Confundida, seguí el brazo unido a la mano masculina y bronceada, llevando mi mirada a unos hombros anchos y un rostro oscurecido por el sol detrás de él. Con una altura de más de seis pies, él personificaba la estatura alta de la mayoría de las personas, mientras yo me quedaba en un modesto cinco pies y cinco pulgadas. Preguntándome por qué este hombre tenía su mano en el taxi, todo lo que pude absorber completamente fue su traje, una vista impresionante.

Un suspiro escapó de su rostro en sombras.
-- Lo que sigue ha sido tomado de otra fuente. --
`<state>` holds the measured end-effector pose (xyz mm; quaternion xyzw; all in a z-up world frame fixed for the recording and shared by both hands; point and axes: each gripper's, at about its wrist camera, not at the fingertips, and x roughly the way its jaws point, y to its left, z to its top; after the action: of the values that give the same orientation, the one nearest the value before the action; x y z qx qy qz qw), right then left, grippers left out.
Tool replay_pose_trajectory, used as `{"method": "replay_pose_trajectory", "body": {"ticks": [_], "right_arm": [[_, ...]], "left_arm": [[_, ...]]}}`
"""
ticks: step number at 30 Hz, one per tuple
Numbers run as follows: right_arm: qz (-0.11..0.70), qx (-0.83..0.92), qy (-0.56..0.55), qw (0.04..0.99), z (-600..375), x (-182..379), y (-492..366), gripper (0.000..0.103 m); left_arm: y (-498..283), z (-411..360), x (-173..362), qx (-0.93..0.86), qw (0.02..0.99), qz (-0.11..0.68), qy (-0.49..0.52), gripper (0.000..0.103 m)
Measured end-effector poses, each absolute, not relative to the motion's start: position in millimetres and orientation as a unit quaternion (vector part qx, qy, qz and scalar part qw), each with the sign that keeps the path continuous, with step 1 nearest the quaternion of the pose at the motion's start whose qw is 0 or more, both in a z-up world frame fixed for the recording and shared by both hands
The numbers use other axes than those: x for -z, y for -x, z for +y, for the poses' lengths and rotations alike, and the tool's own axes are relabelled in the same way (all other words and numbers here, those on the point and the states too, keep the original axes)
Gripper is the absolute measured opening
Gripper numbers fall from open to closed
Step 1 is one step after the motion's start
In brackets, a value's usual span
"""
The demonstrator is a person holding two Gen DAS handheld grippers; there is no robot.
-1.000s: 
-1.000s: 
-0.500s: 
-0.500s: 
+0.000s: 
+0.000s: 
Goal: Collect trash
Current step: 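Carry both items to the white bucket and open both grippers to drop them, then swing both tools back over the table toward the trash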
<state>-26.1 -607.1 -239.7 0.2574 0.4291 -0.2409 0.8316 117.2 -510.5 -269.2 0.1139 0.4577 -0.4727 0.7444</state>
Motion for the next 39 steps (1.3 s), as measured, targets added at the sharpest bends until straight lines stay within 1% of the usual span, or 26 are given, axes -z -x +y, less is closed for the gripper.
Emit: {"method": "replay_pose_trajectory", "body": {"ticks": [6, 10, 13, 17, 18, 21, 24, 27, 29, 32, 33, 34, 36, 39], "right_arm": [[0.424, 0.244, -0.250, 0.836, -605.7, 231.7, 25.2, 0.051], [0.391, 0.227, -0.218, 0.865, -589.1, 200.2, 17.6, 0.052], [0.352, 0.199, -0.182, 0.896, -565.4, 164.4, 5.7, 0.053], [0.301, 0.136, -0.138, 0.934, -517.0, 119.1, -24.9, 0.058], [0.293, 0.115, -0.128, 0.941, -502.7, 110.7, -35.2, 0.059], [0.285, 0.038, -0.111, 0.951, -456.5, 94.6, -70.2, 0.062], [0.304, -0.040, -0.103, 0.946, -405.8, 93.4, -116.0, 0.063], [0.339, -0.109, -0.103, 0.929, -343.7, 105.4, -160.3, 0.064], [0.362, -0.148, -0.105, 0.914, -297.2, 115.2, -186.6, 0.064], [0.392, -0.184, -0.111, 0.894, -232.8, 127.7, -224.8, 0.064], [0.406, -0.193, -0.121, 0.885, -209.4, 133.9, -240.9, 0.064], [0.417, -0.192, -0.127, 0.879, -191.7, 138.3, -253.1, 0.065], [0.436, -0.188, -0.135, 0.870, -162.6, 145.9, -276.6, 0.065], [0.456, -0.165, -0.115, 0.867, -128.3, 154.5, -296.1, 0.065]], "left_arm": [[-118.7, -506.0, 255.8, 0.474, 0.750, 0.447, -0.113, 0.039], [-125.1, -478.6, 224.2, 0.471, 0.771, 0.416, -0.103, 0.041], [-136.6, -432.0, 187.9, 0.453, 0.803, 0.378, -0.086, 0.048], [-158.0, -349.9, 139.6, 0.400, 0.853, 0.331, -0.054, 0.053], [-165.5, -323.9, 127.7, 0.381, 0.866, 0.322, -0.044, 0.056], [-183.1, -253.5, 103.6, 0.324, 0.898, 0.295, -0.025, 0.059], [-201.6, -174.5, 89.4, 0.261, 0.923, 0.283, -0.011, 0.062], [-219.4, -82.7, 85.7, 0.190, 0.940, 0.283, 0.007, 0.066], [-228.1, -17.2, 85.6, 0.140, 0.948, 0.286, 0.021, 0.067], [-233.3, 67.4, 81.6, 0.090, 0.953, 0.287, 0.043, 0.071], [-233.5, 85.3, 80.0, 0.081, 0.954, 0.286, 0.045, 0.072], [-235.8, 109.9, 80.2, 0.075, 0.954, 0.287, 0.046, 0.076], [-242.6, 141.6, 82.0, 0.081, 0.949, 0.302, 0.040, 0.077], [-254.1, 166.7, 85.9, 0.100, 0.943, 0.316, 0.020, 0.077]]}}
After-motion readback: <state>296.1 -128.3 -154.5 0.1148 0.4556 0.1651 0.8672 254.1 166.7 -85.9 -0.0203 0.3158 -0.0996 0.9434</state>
—¿Hacia dónde te diriges? —preguntó, su voz con un tono grave y ronco. A pesar de haber pasado cuatro años en este país, un suave acento escocés aún me provocaba escalofríos, y su voz no era la excepción, a pesar de su pregunta cortante.

—Calle Momias —respondí automáticamente, esperando un viaje más largo para convencerlo de que me dejara tomar el taxi.

—Perfecto. —Abrió la puerta de un tirón—. Yo también voy en esa dirección. Como ya voy tarde, ¿puedo sugerir que compartamos el taxi en lugar de perder diez minutos decidiendo quién lo necesita más?

Una mano cálida se posó en mi espalda baja, empujándome suavemente hacia adelante.

Aturdida, me dejé guiar hacia el taxi, deslizándome por el asiento y abrochándome el cinturón. Me pregunté en silencio si realmente había aceptado este arreglo o simplemente había asentido en un estado de aturdimiento. Al escuchar al Traje dar instrucciones al conductor del taxi para dirigirse hacia la Calle Dublín, fruncí el ceño y murmuré:

—Gracias, supongo.

—¿Eres estadounidense?

Su suave pregunta finalmente me hizo mirar al pasajero a mi lado.

Oh, está bien.

Vaya.

El Traje poseía un encanto poco convencional que trascendía la mera belleza. Un brillo en sus ojos y una curva burlona en la esquina de sus labios, combinados con su conjunto general, exudaban un atractivo sexual innegable. Parecía estar en sus últimos veinte o principios de los treinta, su impecable traje gris plateado indicaba una dedicación al fitness. Exudaba la confianza de un hombre que se cuidaba, con un estómago plano y un chaleco que acentuaba su físico. Bajo sus largas pestañas, sus ojos azul pálido tenían una expresión divertida, y por alguna razón inexplicable, no podía superar el hecho de que tenía el cabello oscuro.

Siempre había preferido a los rubios.